#### [Records supplied]
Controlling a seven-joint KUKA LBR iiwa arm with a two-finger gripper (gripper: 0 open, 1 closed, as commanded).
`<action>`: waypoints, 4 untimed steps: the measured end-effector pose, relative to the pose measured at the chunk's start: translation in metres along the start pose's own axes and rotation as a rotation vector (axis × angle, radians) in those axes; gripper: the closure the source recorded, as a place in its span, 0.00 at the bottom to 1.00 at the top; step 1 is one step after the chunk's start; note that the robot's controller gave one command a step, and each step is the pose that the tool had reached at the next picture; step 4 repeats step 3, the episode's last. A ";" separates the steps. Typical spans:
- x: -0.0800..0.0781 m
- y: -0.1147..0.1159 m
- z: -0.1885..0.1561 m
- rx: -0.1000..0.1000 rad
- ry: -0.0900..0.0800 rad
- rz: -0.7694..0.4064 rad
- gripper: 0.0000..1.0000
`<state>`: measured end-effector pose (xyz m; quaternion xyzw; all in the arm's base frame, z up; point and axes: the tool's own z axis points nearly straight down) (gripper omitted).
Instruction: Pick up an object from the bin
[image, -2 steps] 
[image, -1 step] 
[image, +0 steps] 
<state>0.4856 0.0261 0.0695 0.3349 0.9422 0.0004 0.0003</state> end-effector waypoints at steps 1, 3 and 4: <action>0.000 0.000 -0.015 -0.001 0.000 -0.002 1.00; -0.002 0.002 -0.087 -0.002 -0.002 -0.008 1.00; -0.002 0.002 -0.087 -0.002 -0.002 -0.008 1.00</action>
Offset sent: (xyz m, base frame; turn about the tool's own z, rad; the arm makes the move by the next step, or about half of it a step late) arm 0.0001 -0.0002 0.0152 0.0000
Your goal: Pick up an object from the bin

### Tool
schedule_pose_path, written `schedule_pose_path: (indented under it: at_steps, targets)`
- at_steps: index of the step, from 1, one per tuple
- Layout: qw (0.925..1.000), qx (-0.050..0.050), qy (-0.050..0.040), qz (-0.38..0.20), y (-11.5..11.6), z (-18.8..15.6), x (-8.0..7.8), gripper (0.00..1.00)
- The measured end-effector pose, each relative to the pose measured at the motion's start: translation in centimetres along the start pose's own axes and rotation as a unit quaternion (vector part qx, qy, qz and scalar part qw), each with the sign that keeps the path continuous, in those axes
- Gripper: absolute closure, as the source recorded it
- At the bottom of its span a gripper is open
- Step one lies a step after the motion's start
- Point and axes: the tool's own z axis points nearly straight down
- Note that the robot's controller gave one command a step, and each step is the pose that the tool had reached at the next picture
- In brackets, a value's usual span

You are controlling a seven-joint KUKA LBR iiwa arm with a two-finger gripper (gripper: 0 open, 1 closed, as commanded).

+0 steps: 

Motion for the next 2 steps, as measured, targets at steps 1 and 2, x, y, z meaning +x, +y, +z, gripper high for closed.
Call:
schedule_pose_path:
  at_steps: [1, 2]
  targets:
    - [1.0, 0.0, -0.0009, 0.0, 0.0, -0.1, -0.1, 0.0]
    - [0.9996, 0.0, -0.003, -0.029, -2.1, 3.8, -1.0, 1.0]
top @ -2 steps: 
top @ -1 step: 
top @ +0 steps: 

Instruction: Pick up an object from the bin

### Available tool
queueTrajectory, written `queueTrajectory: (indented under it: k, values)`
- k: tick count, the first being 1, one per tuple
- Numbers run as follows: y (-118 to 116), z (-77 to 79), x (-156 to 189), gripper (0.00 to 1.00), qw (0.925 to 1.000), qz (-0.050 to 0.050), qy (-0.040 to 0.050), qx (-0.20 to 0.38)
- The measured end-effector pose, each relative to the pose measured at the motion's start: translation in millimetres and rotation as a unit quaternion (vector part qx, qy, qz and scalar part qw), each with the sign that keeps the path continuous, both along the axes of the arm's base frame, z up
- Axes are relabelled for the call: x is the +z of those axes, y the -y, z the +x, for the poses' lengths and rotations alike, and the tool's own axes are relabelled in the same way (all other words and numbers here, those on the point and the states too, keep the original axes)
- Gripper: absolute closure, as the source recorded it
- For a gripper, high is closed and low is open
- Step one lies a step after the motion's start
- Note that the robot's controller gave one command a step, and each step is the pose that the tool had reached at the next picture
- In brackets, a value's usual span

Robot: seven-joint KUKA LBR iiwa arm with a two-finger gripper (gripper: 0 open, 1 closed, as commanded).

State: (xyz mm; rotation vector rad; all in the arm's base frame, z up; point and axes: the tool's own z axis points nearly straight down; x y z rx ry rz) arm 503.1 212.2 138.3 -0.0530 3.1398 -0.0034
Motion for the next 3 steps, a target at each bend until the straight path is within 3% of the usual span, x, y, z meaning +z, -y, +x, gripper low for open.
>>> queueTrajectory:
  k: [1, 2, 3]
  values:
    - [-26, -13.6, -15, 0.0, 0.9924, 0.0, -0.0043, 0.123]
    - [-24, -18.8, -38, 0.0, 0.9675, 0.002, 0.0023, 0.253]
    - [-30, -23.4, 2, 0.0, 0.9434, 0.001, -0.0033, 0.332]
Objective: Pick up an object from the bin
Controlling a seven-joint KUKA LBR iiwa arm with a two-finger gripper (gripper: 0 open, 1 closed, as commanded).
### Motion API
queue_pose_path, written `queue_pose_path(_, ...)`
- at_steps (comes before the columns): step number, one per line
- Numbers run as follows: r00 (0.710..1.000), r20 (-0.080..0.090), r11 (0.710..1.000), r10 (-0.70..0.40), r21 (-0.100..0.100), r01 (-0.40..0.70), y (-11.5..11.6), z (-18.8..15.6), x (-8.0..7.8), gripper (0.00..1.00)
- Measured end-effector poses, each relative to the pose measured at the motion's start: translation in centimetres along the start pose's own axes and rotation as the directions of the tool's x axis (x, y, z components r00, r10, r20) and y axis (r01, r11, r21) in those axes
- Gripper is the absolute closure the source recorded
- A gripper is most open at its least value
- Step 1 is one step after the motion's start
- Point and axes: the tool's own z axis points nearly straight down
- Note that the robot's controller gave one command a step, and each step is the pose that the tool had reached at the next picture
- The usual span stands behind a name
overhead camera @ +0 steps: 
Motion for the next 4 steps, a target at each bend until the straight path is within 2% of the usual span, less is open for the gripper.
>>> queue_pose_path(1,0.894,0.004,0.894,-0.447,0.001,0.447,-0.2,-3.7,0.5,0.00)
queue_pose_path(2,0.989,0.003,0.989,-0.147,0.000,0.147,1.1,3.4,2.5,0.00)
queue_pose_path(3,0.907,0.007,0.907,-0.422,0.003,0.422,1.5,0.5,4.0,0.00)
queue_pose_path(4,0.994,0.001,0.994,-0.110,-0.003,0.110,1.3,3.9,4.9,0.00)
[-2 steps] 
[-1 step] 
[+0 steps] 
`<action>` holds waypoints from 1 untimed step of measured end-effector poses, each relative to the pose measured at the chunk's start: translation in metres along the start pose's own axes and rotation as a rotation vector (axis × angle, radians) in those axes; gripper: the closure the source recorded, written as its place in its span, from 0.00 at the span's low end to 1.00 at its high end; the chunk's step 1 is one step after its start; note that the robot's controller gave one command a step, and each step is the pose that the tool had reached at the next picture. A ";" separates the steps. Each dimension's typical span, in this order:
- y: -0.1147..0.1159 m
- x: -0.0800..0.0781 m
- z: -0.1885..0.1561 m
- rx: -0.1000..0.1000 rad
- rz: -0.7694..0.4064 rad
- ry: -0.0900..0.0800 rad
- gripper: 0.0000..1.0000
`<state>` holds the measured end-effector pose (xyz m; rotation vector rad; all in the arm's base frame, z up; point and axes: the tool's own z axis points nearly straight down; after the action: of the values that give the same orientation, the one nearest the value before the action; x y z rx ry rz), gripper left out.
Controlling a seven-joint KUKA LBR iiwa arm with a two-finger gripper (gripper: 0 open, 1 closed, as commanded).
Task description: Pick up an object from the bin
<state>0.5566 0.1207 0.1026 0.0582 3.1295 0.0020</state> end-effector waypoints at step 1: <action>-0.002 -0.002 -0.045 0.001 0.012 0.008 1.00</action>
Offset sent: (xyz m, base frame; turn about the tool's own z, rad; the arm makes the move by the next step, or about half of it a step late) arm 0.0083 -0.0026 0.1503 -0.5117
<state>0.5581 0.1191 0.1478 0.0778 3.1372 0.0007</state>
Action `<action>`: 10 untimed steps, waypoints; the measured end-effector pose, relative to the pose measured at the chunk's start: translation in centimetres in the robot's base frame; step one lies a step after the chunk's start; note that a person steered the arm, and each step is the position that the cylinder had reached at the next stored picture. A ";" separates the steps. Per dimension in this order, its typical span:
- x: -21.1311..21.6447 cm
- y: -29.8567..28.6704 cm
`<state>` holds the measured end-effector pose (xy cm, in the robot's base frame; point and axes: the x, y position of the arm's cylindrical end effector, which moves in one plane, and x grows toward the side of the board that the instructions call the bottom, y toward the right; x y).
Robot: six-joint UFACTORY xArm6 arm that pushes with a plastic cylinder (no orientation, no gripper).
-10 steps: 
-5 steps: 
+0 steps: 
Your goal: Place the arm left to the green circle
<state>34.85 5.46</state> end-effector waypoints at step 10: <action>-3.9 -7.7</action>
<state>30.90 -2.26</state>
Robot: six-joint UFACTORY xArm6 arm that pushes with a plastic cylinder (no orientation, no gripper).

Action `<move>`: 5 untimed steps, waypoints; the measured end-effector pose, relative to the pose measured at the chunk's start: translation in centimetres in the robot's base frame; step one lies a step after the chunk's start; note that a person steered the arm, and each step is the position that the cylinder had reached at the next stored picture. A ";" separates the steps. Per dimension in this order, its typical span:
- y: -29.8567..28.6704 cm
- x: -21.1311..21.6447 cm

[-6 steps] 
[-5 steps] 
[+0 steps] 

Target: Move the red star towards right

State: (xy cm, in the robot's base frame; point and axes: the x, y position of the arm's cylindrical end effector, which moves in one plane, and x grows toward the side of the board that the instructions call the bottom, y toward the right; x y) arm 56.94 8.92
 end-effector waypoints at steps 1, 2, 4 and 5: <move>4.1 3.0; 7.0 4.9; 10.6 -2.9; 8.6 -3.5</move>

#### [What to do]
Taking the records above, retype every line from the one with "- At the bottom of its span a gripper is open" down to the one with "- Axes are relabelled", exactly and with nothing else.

#### [Result of the task]
- At the bottom of its span a gripper is open
- Step one lies a step after the motion's start
- Point and axes: the tool's own z axis points nearly straight down
- Note that the robot's controller gave one command a step, and each step is the pose that the tool had reached at the next picture
- In brackets, a value's usual span

You are controlling a seven-joint KUKA LBR iiwa arm with a two-finger gripper (gripper: 0 open, 1 closed, as commanded).

+0 steps: 

Motion for the next 2 steps, as measured, targets at steps 1 and 2, x, y, z meaning +x, +y, +z, gripper high for closed.
Call:
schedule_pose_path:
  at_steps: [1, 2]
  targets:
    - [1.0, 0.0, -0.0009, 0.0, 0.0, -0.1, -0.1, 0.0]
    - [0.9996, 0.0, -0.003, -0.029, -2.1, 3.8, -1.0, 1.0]
top @ -2 steps: 
top @ -1 step: 
top @ +0 steps: 

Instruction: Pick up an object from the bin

### Available tool
queueTrajectory, written `queueTrajectory: (indented under it: k, values)`
- k: tick count, the first being 1, one per tuple
- Numbers run as follows: y (-118 to 116), z (-77 to 79), x (-156 to 189), gripper (0.00 to 1.00), qw (0.925 to 1.000), qz (-0.050 to 0.050), qy (-0.040 to 0.050), qx (-0.20 to 0.38)
- The measured end-effector pose, each relative to the pose measured at the motion's start: translation in millimetres and rotation as a unit quaternion (vector part qx, qy, qz and scalar part qw), each with the sign that keeps the path continuous, both along the axes of the arm's base frame, z up
- Axes are relabelled for the call: x is the +z of those axes, y the -y, z the +x, for the poses' lengths and rotations alike, and the tool's own axes are relabelled in the same way (all other words and numbers here, those on the point and the states too, keep the original axes)

This concludes the answer to the exercise.